> **DESCRIPTION OF THE TASK**: For the records that follow, please set down exactly the lines between the one holding "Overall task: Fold" and the one holding "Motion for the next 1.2", inclusive, and only those.

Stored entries
-=-=-
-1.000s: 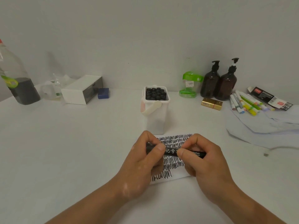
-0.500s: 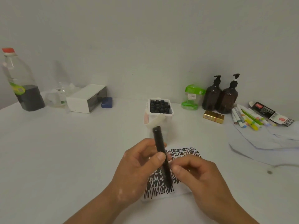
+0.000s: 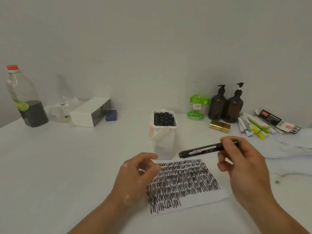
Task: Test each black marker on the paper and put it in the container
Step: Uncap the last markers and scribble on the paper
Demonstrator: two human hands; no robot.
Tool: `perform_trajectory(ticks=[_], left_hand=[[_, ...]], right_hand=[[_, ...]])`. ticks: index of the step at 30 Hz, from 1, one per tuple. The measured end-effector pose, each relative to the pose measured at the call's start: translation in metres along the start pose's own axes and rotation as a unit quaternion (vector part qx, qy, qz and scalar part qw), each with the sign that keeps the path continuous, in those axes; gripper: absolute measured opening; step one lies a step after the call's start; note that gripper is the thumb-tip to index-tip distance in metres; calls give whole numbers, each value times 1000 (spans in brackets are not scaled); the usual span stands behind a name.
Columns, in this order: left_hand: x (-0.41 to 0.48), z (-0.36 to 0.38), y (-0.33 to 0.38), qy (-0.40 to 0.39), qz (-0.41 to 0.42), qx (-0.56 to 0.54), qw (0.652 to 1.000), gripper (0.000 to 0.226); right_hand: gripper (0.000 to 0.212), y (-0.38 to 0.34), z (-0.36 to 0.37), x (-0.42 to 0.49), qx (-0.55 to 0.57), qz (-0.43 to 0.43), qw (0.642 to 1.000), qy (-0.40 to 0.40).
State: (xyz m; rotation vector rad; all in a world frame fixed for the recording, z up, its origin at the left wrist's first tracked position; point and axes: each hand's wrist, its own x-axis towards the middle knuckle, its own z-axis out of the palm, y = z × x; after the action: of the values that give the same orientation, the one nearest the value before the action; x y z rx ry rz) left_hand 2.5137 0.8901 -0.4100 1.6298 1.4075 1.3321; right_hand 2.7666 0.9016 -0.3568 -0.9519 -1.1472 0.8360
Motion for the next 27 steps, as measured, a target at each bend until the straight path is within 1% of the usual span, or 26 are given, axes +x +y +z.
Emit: perform_trajectory(ticks=[2, 4, 6, 8, 10, 12, 16, 18, 21, 22, 25, 27], left_hand=[[11, -3, -5, 75, -33, 4, 997, 24], [22, -1, -8, 119, -56, 27, 991, 36], [30, 3, -12, 123, -65, 52, 989, 52], [38, 8, -15, 117, -67, 71, 988, 67], [49, 14, -17, 117, -68, 87, 987, 79], [60, 19, -19, 111, -64, 85, 988, 87], [73, 30, -21, 94, -58, 58, 992, 100], [77, 34, -24, 92, -59, 46, 993, 100], [81, 38, -27, 92, -61, 49, 993, 85], [82, 37, -29, 91, -61, 50, 993, 79], [82, 35, -31, 94, -56, 53, 993, 63], [82, 33, -32, 97, -50, 56, 992, 58]], right_hand=[[33, -23, 4, 24, -42, -36, 998, 16], [26, -45, 16, 50, -100, -95, 990, 8], [18, -63, 34, 72, -160, -143, 977, -8], [12, -69, 52, 91, -219, -162, 962, -30], [12, -68, 65, 102, -302, -171, 936, -60], [13, -64, 75, 106, -364, -167, 912, -90], [16, -53, 88, 113, -434, -134, 879, -145], [17, -49, 95, 114, -456, -131, 865, -167], [26, -42, 102, 116, -489, -149, 838, -190], [25, -39, 103, 116, -499, -156, 830, -194], [6, -26, 105, 114, -510, -168, 818, -207], [9, -13, 103, 109, -515, -178, 812, -209]])
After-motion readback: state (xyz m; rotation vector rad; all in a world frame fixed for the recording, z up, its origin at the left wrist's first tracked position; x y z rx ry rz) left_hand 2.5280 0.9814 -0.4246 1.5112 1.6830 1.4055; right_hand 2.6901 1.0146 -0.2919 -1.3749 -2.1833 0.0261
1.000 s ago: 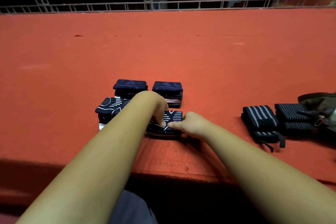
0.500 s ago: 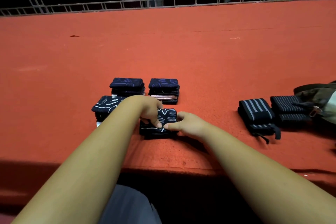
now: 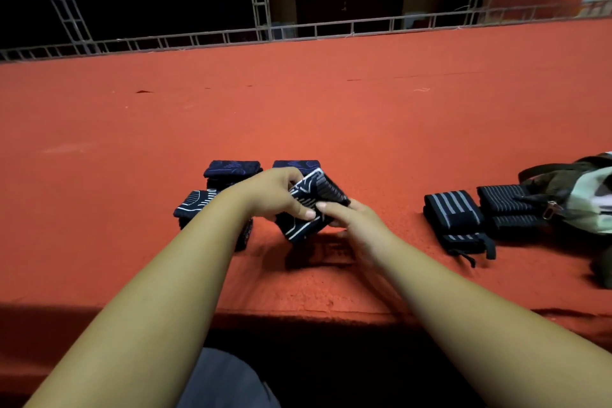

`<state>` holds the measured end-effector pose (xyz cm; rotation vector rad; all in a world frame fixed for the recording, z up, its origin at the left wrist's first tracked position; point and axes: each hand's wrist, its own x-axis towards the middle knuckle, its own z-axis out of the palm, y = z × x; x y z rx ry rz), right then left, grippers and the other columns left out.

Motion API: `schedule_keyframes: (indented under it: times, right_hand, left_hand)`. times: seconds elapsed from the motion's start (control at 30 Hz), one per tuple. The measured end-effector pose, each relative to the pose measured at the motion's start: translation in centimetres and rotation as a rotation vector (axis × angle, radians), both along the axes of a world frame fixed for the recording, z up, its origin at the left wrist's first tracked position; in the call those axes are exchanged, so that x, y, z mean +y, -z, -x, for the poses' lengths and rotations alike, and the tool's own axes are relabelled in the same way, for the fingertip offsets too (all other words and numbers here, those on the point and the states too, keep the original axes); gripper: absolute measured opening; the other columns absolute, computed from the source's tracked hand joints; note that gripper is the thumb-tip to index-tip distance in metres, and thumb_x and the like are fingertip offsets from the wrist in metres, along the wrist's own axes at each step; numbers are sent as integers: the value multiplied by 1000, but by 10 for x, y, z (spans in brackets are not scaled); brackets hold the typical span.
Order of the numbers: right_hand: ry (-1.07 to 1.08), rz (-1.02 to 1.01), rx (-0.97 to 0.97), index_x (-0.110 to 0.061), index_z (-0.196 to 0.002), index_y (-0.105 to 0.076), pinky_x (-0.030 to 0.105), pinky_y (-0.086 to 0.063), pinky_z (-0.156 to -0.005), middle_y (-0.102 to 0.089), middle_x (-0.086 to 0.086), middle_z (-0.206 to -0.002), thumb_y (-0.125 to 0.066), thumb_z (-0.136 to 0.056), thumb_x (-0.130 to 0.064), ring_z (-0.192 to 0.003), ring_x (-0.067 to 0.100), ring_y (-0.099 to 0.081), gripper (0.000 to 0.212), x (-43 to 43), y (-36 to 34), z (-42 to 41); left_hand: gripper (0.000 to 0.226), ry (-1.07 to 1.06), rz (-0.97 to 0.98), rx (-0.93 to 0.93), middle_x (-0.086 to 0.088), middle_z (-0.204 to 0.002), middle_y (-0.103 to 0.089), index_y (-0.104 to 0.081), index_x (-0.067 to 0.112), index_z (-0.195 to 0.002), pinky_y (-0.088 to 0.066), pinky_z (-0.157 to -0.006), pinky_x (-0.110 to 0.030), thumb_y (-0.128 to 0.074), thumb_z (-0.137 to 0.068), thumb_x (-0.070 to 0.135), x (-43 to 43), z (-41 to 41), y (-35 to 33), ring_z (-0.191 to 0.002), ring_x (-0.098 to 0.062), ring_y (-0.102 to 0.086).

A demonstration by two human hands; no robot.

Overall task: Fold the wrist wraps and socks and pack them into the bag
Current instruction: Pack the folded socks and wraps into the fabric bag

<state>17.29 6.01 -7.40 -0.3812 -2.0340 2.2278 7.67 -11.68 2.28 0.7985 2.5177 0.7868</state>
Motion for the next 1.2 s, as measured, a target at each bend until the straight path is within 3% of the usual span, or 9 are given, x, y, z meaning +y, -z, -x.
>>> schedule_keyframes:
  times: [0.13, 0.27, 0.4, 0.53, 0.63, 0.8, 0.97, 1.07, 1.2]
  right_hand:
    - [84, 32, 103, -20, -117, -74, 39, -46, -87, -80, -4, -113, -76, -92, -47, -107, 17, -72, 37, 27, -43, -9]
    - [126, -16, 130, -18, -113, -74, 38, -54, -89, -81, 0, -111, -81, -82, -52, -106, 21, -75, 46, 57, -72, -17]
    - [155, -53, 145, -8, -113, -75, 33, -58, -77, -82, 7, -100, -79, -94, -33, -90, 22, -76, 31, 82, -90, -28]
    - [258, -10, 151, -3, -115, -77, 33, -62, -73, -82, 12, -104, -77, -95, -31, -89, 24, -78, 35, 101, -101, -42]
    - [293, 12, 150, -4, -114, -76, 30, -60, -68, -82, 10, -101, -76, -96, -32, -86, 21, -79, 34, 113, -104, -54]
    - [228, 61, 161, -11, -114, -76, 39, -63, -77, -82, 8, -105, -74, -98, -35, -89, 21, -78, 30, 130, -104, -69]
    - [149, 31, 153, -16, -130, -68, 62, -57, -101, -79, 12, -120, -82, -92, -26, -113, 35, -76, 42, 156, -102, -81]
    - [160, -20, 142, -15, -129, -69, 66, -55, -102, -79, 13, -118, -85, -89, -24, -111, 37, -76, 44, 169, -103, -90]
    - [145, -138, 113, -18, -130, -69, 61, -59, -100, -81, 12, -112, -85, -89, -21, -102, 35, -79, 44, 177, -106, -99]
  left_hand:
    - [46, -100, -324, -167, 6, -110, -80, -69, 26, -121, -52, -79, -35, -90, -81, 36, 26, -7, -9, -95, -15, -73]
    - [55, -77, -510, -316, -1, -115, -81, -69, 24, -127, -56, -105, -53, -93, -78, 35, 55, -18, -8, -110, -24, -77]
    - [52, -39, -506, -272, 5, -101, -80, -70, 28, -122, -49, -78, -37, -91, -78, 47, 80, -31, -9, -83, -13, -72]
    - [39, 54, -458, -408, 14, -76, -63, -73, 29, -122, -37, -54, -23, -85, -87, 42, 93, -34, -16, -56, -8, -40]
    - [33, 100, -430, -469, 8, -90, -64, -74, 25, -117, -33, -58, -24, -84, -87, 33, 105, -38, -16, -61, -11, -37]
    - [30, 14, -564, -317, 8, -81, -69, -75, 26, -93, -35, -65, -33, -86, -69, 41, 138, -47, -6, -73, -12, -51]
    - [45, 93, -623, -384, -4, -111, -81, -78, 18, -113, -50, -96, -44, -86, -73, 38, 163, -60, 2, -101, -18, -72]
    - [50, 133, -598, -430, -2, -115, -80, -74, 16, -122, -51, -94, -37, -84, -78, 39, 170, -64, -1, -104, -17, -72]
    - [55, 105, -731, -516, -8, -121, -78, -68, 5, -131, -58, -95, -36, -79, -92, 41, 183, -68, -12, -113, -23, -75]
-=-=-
> **ANSWER SECTION**:
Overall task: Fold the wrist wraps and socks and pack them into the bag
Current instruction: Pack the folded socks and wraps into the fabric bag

<state>17.29 6.01 -7.40 -0.3812 -2.0340 2.2278 7.67 -11.68 2.28 0.7985 2.5177 0.7868</state>
Motion for the next 1.2 s, as measured, a target at each bend until the straight path is within 3% of the usual span, or 9 are given, x, y, z meaning +y, -z, -x.

The full output has been given.